PC Gamers Jon Morcom scored the game a 67/100 with the consensus that it "serves up a generous range of play styles, but it's hampered by repetitive levels and a few uninspired design choices." Justin McElroy of Polygon awarded it 5.5/10, stating that "This has likely started to feel like a litany of sins rather than cogent critique, but it's the best way I have of illustrating Agent of Mayhems failings. It is not felled by any one thing, but is rather undone by a thousand little cuts. Agents of Mayhem heaps theoretical fun on you. Characters, powers, upgrades, tons of missions — it's desperate for the player to just have fun. It's a noble impulse, but one that it's depressingly incapable of consistently delivering on.

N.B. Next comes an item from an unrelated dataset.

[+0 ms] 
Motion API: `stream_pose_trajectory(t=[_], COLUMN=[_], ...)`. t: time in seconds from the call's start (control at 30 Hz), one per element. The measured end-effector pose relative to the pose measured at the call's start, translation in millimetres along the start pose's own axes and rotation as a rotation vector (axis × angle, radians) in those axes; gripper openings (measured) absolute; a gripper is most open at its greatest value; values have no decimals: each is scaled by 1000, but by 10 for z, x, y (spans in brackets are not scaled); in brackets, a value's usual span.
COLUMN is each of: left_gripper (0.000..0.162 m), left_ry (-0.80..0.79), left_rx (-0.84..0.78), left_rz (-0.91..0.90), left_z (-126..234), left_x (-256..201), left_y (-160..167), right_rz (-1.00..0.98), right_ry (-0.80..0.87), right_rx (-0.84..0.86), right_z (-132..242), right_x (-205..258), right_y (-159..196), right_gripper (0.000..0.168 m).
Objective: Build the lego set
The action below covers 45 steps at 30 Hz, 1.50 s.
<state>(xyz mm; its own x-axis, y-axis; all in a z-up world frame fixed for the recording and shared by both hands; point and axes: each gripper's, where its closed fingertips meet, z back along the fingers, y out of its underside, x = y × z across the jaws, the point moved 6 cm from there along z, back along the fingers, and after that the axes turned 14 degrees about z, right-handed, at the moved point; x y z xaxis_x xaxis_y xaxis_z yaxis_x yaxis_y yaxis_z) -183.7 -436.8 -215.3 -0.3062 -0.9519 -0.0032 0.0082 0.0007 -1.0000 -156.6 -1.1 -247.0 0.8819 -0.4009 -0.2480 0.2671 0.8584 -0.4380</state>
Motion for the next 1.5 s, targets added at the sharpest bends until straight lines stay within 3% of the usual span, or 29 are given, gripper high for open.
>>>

Brett Todd, in a review for GameSpot, concluded "there's little to Agents of Mayhem beyond its foul-mouthed and bombastic attitude, which push the game into grating and obnoxious territory. Throw in the poor mission design and bugs, and you've got a game with loads of mayhem, but not much else."

Aggregate score
| Aggregator | Score |
|---|---|
| Metacritic | (PC) 68/100 (PS4) 62/100 (XONE) 73/100 |

Review scores
| Publication | Score |
|---|---|
| Destructoid | 7/10 |
| Electronic Gaming Monthly | 7/10 |
| Game Informer | 8/10 |
| GameRevolution | 3.5/5 |
| GameSpot | 4/10 |
| GamesRadar+ | 4/5 |
| Giant Bomb | 2/5 |
| IGN | 7.1/10 |
| PC Gamer (US) | 67/100 |
| Polygon | 5.5/10 |
| VideoGamer.com | 5/10 |

===Sales===
Agents of Mayhem was the 16th best-selling game in the United States for August 2017, according to the NPD Group. It was the fourth best-selling in the United Kingdom during the week of its release. The disappointing sales numbers of the game led to cost reductions at Volition in September 2017, reportedly resulting in layoffs of over 30 people at the studio, which previously had around 200 employees.

By October 2017, the game had grossed €19 million. By February 2018, it had sold 300,000 units.

===Accolades===
The game was nominated for "Performance in a Comedy, Supporting" with Eliza Schneider as Agent Rama, and for "Writing in a Comedy" at the National Academy of Video Game Trade Reviewers Awards.

==Related media==
A board game titled Agents of Mayhem: Pride of Babylon, developed by Academy Games, was successfully crowdfunded via Kickstarter in February 2018.